**Exercise goal**. Among the lines below, a stretch begins at the one with "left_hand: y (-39" and ends at the one with "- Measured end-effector". Repeat that stretch exactly, ends included.
(Beginning of Listed entries)
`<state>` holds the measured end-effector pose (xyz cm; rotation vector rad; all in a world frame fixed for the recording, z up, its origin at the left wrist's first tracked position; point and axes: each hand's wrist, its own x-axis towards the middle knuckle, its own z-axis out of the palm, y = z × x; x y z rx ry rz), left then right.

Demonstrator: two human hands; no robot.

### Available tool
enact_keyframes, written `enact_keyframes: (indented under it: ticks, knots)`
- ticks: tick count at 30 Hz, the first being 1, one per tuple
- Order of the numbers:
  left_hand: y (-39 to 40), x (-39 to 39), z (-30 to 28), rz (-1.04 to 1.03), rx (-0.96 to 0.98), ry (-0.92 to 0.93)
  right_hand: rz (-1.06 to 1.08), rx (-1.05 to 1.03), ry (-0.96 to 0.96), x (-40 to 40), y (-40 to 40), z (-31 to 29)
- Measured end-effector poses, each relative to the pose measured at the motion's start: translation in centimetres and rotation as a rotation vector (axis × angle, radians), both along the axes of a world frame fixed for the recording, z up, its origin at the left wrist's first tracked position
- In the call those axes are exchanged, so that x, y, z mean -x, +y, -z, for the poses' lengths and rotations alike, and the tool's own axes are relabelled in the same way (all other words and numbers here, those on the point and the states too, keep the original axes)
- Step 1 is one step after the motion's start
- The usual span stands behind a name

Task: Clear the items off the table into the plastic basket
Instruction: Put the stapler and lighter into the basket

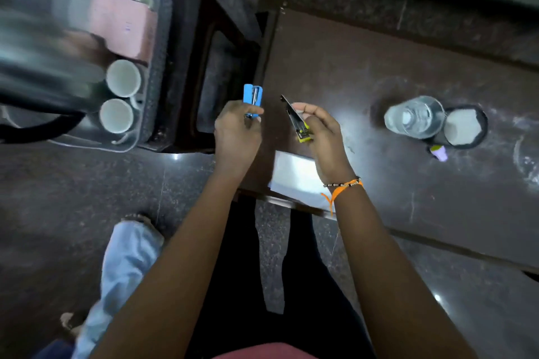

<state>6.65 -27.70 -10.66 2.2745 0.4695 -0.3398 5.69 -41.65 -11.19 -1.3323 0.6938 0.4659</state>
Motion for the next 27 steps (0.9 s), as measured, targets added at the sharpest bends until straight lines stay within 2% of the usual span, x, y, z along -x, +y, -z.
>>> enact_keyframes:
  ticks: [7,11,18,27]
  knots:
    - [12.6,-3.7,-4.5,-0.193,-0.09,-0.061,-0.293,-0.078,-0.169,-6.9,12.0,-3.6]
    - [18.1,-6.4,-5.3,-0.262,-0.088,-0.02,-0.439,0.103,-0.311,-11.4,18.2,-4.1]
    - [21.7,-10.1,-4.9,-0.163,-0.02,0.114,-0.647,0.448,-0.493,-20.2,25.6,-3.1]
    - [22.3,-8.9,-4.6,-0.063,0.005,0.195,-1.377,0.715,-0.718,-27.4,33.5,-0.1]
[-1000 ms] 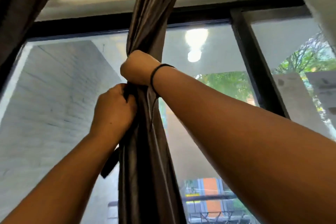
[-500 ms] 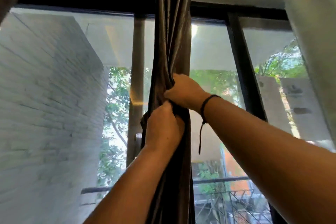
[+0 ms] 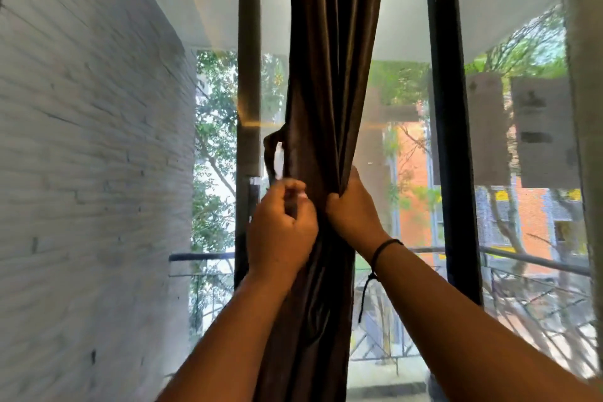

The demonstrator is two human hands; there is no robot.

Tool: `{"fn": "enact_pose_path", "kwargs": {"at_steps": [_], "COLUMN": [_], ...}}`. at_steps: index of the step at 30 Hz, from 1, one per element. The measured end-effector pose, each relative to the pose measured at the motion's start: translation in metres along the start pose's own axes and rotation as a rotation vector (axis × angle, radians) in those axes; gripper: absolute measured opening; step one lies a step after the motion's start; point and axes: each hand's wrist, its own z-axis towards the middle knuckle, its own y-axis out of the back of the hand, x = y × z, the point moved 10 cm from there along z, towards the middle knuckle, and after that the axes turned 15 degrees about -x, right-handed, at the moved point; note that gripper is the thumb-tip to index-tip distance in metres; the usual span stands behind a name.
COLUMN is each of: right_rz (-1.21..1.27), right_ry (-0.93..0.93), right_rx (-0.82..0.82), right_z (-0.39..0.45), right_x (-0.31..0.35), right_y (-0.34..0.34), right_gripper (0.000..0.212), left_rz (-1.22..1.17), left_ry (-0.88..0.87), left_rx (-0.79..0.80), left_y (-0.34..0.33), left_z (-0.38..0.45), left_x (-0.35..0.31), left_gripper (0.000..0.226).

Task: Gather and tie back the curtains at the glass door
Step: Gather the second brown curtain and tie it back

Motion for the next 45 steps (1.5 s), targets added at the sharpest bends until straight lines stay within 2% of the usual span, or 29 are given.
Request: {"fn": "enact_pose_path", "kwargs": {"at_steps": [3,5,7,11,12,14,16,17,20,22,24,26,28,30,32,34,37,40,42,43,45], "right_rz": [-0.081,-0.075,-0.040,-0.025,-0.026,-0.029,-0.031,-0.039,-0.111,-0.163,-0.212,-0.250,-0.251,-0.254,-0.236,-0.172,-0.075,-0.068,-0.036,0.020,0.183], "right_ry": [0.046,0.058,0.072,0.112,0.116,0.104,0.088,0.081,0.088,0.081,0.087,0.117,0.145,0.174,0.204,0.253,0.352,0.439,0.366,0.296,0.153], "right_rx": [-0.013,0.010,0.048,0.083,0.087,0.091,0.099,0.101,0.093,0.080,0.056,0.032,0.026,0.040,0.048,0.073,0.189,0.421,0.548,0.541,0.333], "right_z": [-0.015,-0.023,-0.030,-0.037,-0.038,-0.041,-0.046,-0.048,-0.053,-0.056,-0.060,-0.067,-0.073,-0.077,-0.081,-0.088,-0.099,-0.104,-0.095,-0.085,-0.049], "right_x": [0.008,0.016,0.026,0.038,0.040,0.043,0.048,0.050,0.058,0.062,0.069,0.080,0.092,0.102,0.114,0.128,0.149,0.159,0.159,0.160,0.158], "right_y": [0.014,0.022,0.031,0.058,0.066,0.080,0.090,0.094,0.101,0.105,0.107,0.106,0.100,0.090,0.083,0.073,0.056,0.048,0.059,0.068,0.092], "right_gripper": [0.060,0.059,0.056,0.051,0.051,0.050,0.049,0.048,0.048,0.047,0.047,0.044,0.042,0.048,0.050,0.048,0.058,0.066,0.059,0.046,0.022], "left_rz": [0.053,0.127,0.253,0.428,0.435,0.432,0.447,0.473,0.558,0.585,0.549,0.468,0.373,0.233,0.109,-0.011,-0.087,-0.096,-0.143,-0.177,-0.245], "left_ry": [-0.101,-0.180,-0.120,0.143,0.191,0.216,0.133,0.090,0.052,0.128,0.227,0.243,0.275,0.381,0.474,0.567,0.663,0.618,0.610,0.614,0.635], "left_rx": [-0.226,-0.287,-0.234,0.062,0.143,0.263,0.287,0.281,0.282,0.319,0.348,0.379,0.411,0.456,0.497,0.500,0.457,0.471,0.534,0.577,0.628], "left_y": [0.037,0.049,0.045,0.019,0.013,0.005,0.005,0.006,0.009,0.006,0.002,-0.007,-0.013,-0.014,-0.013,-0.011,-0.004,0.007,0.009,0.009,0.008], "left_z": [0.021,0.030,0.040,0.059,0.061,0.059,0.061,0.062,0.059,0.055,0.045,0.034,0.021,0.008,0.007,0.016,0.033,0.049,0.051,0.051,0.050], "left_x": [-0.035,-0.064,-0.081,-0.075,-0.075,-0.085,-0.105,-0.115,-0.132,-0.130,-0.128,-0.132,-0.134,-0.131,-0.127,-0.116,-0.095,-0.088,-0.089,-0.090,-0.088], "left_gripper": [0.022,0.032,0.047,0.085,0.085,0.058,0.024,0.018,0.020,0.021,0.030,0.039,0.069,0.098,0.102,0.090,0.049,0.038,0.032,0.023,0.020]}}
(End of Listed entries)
**Answer space**.
  left_hand: y (-39 to 40), x (-39 to 39), z (-30 to 28), rz (-1.04 to 1.03), rx (-0.96 to 0.98), ry (-0.92 to 0.93)
  right_hand: rz (-1.06 to 1.08), rx (-1.05 to 1.03), ry (-0.96 to 0.96), x (-40 to 40), y (-40 to 40), z (-31 to 29)
- Measured end-effector poses, each relative to the pose measured at the motion's start: translation in centimetres and rotation as a rotation vector (axis × angle, radians), both along the axes of a world frame fixed for the recording, z up, its origin at the left wrist's first tracked position

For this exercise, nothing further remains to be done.